EXERCISE DIRECTIONS
Reprint every line of the data, keeping each character intact.

GIVEN MATERIAL
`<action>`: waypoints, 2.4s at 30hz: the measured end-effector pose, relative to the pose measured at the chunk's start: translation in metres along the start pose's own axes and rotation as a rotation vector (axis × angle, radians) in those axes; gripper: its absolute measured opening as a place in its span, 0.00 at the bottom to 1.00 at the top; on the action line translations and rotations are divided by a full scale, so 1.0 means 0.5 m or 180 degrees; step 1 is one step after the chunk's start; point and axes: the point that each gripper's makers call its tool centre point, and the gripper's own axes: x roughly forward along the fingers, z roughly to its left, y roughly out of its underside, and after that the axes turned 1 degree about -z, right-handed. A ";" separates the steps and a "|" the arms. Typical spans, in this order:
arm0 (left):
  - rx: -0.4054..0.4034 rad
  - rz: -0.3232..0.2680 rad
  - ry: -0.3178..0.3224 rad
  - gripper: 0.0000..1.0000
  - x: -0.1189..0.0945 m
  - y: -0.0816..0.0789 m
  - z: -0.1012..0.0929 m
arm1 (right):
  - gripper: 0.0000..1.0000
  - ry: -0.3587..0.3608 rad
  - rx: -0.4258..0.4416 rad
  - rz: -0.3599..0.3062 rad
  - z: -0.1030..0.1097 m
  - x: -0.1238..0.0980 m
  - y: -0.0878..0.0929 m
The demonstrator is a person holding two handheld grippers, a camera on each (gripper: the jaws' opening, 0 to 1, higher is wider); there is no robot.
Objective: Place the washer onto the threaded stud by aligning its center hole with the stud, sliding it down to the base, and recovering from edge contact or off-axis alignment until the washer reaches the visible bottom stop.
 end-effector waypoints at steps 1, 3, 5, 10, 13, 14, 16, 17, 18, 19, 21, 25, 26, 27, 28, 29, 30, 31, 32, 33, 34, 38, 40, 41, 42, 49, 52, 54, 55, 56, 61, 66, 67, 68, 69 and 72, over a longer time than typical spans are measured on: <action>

RESPONSE
`<action>`: waypoints, 2.4s at 30hz: the measured end-effector pose, relative to the pose measured at the chunk's start: translation in metres along the start pose's own axes and rotation as a rotation vector (axis × angle, radians) in those axes; gripper: its absolute measured opening as a place in its span, 0.00 at the bottom to 1.00 at the top; on the action line translations and rotations are divided by a full scale, so 1.0 means 0.5 m or 180 degrees; step 1 is one step after the chunk's start; point and axes: the point that each gripper's makers call its tool centre point, and the gripper's own axes: x roughly forward along the fingers, z roughly to its left, y roughly out of its underside, and after that the axes turned 1 degree about -z, right-handed. A ";" separates the steps and a "|" the arms. Typical spans, in this order:
arm0 (left):
  - rx: -0.4054..0.4034 rad
  - rz: -0.3232..0.2680 rad
  - ry: -0.3178..0.3224 rad
  - gripper: 0.0000..1.0000
  - x: -0.1189..0.0945 m
  - y: -0.0816..0.0789 m
  - z: -0.1012..0.0929 m
arm1 (right):
  - gripper: 0.0000..1.0000
  - ry: -0.3587..0.3608 rad
  - rx: -0.4258..0.4416 rad
  - rz: -0.3599..0.3062 rad
  - z: -0.1030..0.1097 m
  - x: -0.1238..0.0980 m
  - y: -0.0878..0.0929 m
The demonstrator is a person holding two handheld grippers, a camera on each (gripper: the jaws' opening, 0 to 1, higher is wider); there is no robot.
Objective: Place the washer onto the threaded stud by aligning its center hole with the stud, sliding it down to the base, and recovering from edge contact or off-axis alignment until the washer reaches the visible bottom stop.
 end-effector waypoints at steps 1, 3, 5, 10, 13, 14, 16, 17, 18, 19, 21, 25, 26, 27, 28, 29, 30, 31, 32, 33, 34, 38, 40, 41, 42, 49, 52, 54, 55, 56, 61, 66, 67, 68, 69 and 72, over a longer time than typical spans are measured on: <action>

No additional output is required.